Dārdi album proves there is power in ancient Latvian folk songs

The post-folklore group Dārdi, an ensemble of eight musicians that offer both arrangements of Latvian folk songs as well as their own original songs, was formed in 2011, and released their first album – Stipri vārdi ­– in 2019. The title of the album, which means ‘Powerful words’, is meant to represent the strength that Latvians have found in their folk songs throughout the centuries, especially considering the often unhappy history of the Latvian people and nation. Through all the trials, Latvians kept singing and found strength and solace from their thousands of folk songs.

The word ‘powerful’ does not necessarily have to be interpreted as ‘loud’, or even ‘fast’, many of the songs on the album are actually quite reserved and quiet (though there are plenty of energetic and lively moments), especially considering that the group has eight musicians (of which seven are also vocalists). One example is the sparse arrangement of the song ‘Aiz Daugavas vara dārzi’, which is sung in an almost chanting way, underscored by a rhythmic cello performance.

The Latvian kokle is used to great effect in Dārdi’s performance of the song ‘Rāmi, rāmi’ (or ‘Calmly, calmly’). The repeated word ‘rāmi’ gives this interpretation a meditative atmosphere, as if repeating a mantra.

The percussive ‘Lai bij’ vārdi’, with its rhythmic, precise sound, combines vocal harmonies and percussion to create a hypnotic performance, almost like a song of conjuring. Many of the songs have elements from Latvian pagan mythology, such as ‘Sajāja bramaņi’, a song about a pagan priest ritual. The priests hang swords from a tree, perhaps as a request for a blessing.
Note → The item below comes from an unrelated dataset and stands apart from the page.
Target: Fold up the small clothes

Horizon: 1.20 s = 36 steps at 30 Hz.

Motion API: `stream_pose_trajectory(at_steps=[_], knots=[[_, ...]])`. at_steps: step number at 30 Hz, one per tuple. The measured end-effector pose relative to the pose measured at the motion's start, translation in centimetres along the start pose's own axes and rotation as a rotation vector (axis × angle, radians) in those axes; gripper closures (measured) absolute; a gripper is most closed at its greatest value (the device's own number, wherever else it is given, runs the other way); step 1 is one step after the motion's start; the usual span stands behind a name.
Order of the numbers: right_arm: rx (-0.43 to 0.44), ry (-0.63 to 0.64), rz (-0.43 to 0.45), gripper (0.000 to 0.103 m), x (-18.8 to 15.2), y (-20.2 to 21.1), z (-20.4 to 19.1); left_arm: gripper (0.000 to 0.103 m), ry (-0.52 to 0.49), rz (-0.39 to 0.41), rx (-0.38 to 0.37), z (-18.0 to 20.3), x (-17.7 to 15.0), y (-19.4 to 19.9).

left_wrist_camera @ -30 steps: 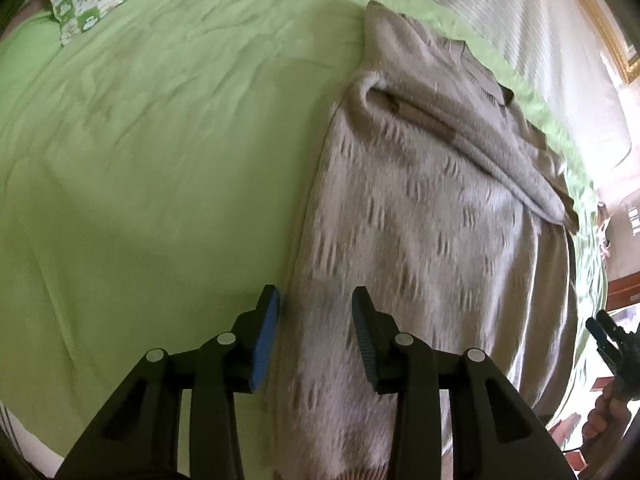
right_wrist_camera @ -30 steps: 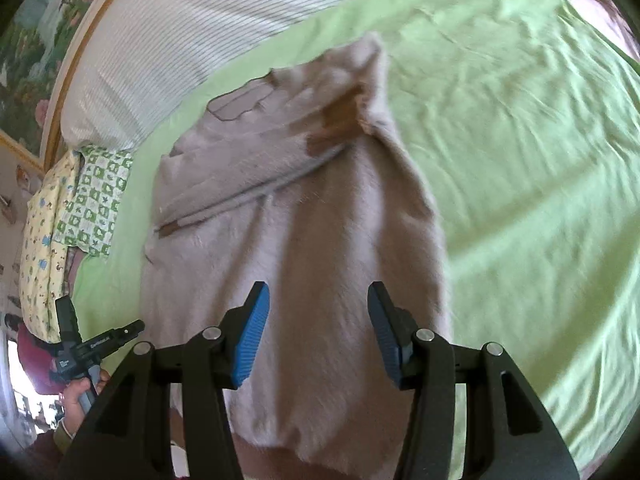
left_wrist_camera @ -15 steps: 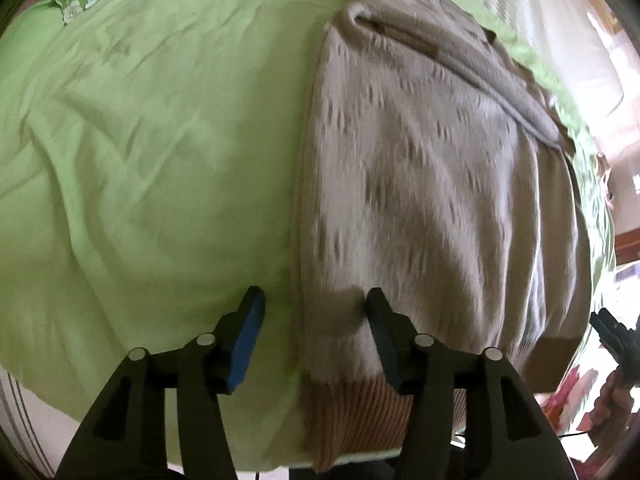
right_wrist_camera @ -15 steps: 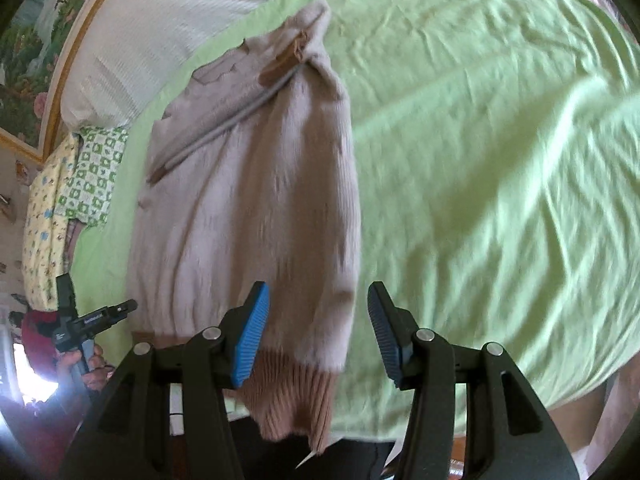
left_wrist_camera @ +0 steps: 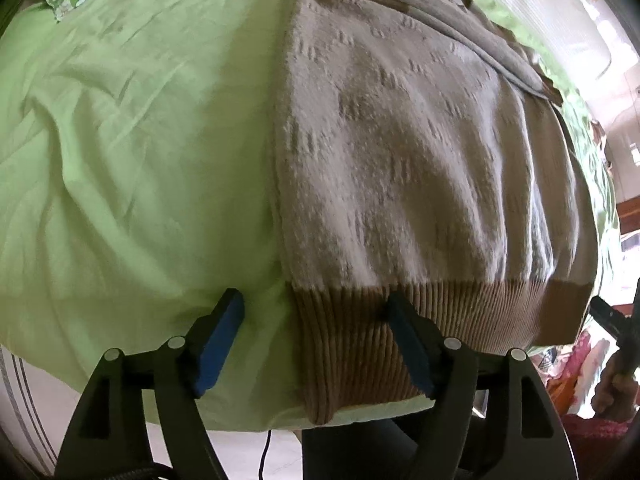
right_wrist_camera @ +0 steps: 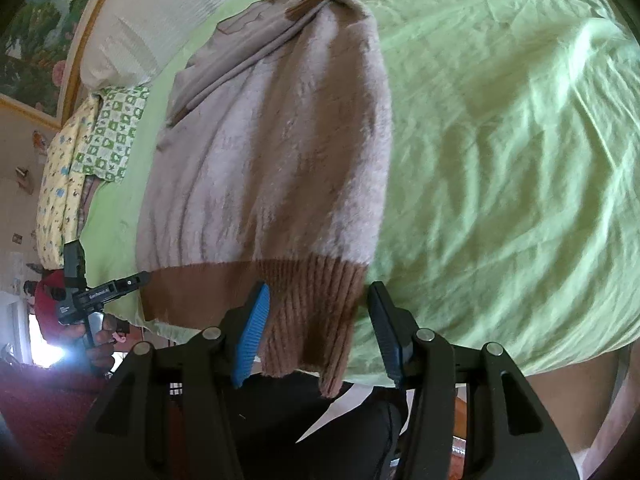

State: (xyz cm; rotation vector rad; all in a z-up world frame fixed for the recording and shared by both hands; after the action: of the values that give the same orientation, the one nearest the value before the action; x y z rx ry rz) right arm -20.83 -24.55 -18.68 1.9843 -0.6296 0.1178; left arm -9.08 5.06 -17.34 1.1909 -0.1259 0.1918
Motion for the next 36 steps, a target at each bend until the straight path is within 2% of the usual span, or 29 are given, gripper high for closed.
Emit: stream_pose_trajectory(at_steps=[4,7,8,9,10,11,12,13,14,15,16,20,27,31,36], knots=[[0.019,0.009,-0.004,0.051,-0.6,-0.3,-0.4,0.027,-0.003,-0.002,-0.017,0.3,-0.9,0.0],[0.034,-0.003,-0.001,0.051,-0.6,-0.6,-0.4,0.028,-0.014,0.001,0.005,0.6,-1.1,-0.3],[0.041,-0.016,0.000,0.058,-0.5,-0.7,-0.4,0.029,-0.024,0.000,0.013,0.8,-1.0,-0.4],[0.044,-0.027,-0.003,0.073,-0.4,-0.9,-0.4,0.033,-0.041,-0.003,0.029,1.0,-1.1,-0.6],[0.053,-0.045,-0.014,0.083,-0.4,-1.1,-0.2,0.037,-0.067,-0.009,0.049,1.3,-1.1,-0.7],[0.059,-0.055,-0.022,0.094,-0.4,-1.1,0.3,0.050,-0.104,-0.012,0.064,1.7,-1.3,-0.8],[0.070,-0.068,-0.019,0.094,-0.5,-0.9,0.7,0.061,-0.124,-0.013,0.063,2.0,-1.4,-0.7],[0.081,-0.071,-0.001,0.094,-0.5,-0.3,1.1,0.069,-0.139,-0.015,0.061,2.1,-1.4,-0.6],[0.083,-0.074,0.008,0.095,-0.6,0.1,1.4,0.082,-0.144,-0.018,0.043,2.2,-1.6,-0.4],[0.084,-0.081,0.012,0.096,-0.8,0.4,2.1,0.090,-0.137,-0.020,0.015,2.2,-1.7,-0.2],[0.082,-0.087,0.011,0.096,-0.9,0.7,2.8,0.092,-0.130,-0.020,-0.004,2.1,-1.8,-0.1],[0.084,-0.100,-0.001,0.096,-1.0,0.7,3.9,0.095,-0.125,-0.010,-0.036,2.1,-1.8,0.3],[0.178,-0.081,0.027,0.096,0.3,1.4,1.2,0.096,-0.056,0.042,-0.167,2.1,-0.8,2.9],[0.234,-0.097,0.080,0.096,2.3,2.9,0.1,0.096,-0.055,0.081,-0.204,2.8,0.3,4.7],[0.271,-0.079,0.169,0.096,6.6,4.8,-1.8,0.096,-0.048,0.143,-0.236,4.1,3.7,6.6]])
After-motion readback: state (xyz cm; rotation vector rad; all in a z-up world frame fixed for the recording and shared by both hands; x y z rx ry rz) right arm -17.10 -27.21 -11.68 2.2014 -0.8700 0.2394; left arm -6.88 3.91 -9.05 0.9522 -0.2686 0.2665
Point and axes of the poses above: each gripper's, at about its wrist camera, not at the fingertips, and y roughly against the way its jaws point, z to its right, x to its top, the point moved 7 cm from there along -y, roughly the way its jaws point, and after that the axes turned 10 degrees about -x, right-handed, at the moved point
The group also perform their own songs, inspired both by Latvian folklore, as well as world cultures. The song ‘Austošās saules dziesma’, with words by band member Aisma Valtera, uses a Native American text as its refrain. The song, which is about finding strength in the rising sun, reveals a deep spirituality and oneness with nature.

The album concludes with the appropriately dreamy ‘Šūpuļdziesma cilvēkam’, another original song with words by Valtera. The lullaby, with its delicate accompaniment of kokle and cello, provides for a lovely conclusion to this collection of songs of strength.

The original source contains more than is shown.